**Exercise aim:** The expected answer is all of the entries, written out exactly.

**Task material:**
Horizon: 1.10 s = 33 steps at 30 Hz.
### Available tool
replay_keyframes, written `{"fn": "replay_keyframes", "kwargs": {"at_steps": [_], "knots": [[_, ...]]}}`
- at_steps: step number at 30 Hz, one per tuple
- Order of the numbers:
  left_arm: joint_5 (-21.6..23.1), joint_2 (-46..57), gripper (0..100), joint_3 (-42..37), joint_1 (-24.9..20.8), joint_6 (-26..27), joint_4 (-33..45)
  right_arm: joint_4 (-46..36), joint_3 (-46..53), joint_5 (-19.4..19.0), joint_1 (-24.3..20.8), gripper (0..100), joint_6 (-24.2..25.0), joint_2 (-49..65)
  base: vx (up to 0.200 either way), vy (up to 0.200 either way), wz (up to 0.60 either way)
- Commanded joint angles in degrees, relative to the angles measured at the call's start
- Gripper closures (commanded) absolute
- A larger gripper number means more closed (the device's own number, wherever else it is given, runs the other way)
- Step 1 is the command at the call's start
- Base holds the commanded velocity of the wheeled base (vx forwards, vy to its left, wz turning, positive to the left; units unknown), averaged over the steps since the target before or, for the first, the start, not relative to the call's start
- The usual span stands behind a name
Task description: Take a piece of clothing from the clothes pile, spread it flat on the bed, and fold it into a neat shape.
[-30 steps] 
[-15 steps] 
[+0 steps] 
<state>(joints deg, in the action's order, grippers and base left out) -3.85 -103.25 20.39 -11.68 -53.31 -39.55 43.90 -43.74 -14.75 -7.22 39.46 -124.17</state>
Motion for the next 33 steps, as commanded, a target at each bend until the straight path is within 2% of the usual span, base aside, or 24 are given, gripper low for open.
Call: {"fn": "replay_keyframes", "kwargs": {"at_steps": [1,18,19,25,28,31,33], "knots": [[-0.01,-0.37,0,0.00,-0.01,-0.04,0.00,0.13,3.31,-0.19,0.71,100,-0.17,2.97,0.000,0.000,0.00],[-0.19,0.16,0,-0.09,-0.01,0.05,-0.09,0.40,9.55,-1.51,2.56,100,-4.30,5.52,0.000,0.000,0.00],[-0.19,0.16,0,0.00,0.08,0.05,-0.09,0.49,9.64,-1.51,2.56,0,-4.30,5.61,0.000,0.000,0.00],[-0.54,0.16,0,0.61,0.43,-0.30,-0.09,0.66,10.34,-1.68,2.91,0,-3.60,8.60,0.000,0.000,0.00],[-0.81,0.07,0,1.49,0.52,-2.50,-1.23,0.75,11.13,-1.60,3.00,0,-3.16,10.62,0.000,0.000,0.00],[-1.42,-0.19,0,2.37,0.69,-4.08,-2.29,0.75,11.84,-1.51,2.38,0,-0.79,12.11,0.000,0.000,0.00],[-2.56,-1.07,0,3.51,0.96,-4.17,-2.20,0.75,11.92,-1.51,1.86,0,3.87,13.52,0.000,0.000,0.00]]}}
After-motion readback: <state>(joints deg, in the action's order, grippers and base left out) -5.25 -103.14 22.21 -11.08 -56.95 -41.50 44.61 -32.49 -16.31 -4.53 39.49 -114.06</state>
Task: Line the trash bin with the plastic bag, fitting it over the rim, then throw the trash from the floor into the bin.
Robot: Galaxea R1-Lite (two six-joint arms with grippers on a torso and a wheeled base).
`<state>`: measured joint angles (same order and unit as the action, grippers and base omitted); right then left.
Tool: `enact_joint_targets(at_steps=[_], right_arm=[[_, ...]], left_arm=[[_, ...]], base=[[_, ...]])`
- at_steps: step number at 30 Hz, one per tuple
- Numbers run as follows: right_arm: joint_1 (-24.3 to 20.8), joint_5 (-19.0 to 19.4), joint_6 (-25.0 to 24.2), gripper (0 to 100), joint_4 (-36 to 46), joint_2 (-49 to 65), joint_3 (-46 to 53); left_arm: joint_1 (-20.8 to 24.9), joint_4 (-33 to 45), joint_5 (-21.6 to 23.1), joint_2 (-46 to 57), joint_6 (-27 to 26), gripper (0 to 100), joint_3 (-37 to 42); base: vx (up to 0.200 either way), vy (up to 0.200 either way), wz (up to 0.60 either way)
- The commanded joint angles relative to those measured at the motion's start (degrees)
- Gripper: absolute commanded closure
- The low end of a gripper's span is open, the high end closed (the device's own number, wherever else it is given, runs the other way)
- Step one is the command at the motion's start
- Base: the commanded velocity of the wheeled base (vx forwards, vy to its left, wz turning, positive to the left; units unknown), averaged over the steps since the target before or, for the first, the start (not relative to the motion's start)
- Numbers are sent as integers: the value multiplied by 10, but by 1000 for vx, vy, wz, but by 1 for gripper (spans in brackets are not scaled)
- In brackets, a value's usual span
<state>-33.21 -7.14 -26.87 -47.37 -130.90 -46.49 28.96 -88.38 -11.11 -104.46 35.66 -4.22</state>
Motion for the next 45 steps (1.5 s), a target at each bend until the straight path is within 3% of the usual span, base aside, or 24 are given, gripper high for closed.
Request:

**Problem solution:**
Horizon: 1.10 s = 33 steps at 30 Hz.
### Available tool
replay_keyframes, written `{"fn": "replay_keyframes", "kwargs": {"at_steps": [_], "knots": [[_, ...]]}}`
- at_steps: step number at 30 Hz, one per tuple
- Order of the numbers:
  left_arm: joint_5 (-21.6..23.1), joint_2 (-46..57), gripper (0..100), joint_3 (-42..37), joint_1 (-24.9..20.8), joint_6 (-26..27), joint_4 (-33..45)
  right_arm: joint_4 (-46..36), joint_3 (-46..53), joint_5 (-19.4..19.0), joint_1 (-24.3..20.8), gripper (0..100), joint_6 (-24.2..25.0), joint_2 (-49..65)
  base: vx (up to 0.200 either way), vy (up to 0.200 either way), wz (up to 0.60 either way)
- Commanded joint angles in degrees, relative to the angles measured at the call's start
- Gripper closures (commanded) absolute
- A larger gripper number means more closed (the device's own number, wherever else it is given, runs the other way)
- Step 1 is the command at the call's start
- Base holds the commanded velocity of the wheeled base (vx forwards, vy to its left, wz turning, positive to the left; units unknown), averaged over the steps since the target before or, for the first, the start, not relative to the call's start
- The usual span stands behind a name
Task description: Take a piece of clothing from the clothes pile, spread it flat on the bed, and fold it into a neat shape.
[-30 steps] 
[-15 steps] 
[+0 steps] 
<state>(joints deg, in the action's order, grippers and base left out) -3.85 -103.25 20.39 -11.68 -53.31 -39.55 43.90 -43.74 -14.75 -7.22 39.46 -124.17</state>
Motion for the next 33 steps, as commanded, a target at each bend until the straight path is within 2% of the usual span, base aside, or 24 are given, gripper low for open.
Call: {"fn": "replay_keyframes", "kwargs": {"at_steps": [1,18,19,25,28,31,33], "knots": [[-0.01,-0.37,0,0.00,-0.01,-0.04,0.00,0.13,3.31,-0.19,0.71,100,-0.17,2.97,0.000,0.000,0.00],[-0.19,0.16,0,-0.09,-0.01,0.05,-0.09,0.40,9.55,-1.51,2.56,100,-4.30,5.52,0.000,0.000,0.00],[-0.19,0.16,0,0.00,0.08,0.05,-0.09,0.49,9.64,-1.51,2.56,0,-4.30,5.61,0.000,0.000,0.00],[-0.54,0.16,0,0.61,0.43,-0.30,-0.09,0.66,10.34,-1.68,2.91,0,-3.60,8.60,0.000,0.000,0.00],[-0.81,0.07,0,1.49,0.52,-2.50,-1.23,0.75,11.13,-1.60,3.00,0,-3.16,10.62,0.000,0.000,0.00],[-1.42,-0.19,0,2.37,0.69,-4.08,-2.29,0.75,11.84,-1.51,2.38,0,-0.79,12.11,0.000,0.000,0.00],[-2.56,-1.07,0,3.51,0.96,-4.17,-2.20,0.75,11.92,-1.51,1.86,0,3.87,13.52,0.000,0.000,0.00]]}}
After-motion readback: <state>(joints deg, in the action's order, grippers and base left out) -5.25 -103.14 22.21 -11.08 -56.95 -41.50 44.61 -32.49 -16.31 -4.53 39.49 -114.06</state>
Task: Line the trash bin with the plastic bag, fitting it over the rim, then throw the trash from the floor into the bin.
Robot: Galaxea R1-Lite (two six-joint arms with grippers on a torso and a wheeled base).
`<state>`: measured joint angles (same order and unit as the action, grippers and base omitted); right then left.
Tool: `enact_joint_targets(at_steps=[_], right_arm=[[_, ...]], left_arm=[[_, ...]], base=[[_, ...]])`
- at_steps: step number at 30 Hz, one per tuple
- Numbers run as follows: right_arm: joint_1 (-24.3 to 20.8), joint_5 (-19.0 to 19.4), joint_6 (-25.0 to 24.2), gripper (0 to 100), joint_4 (-36 to 46), joint_2 (-49 to 65), joint_3 (-46 to 53); left_arm: joint_1 (-20.8 to 24.9), joint_4 (-33 to 45), joint_5 (-21.6 to 23.1), joint_2 (-46 to 57), joint_6 (-27 to 26), gripper (0 to 100), joint_3 (-37 to 42); base: vx (up to 0.200 either way), vy (up to 0.200 either way), wz (up to 0.60 either way)
- The commanded joint angles relative to those measured at the motion's start (degrees)
- Gripper: absolute commanded closure
- The low end of a gripper's span is open, the high end closed (the device's own number, wherever else it is given, runs the other way)
- Step one is the command at the motion's start
- Base: the commanded velocity of the wheeled base (vx forwards, vy to its left, wz turning, positive to the left; units unknown), averaged over the steps since the target before or, for the first, the start (not relative to the motion's start)
- Numbers are sent as integers: the value multiplied by 10, but by 1000 for vx, vy, wz, but by 1 for gripper (spans in brackets are not scaled)
- In brackets, a value's usual span
<state>-33.21 -7.14 -26.87 -47.37 -130.90 -46.49 28.96 -88.38 -11.11 -104.46 35.66 -4.22</state>
Motion for the next 45 steps (1.5 s), a target at each bend until the straight path is within 3% of the usual span, base aside, or 24 are given, gripper high for closed.
Request:

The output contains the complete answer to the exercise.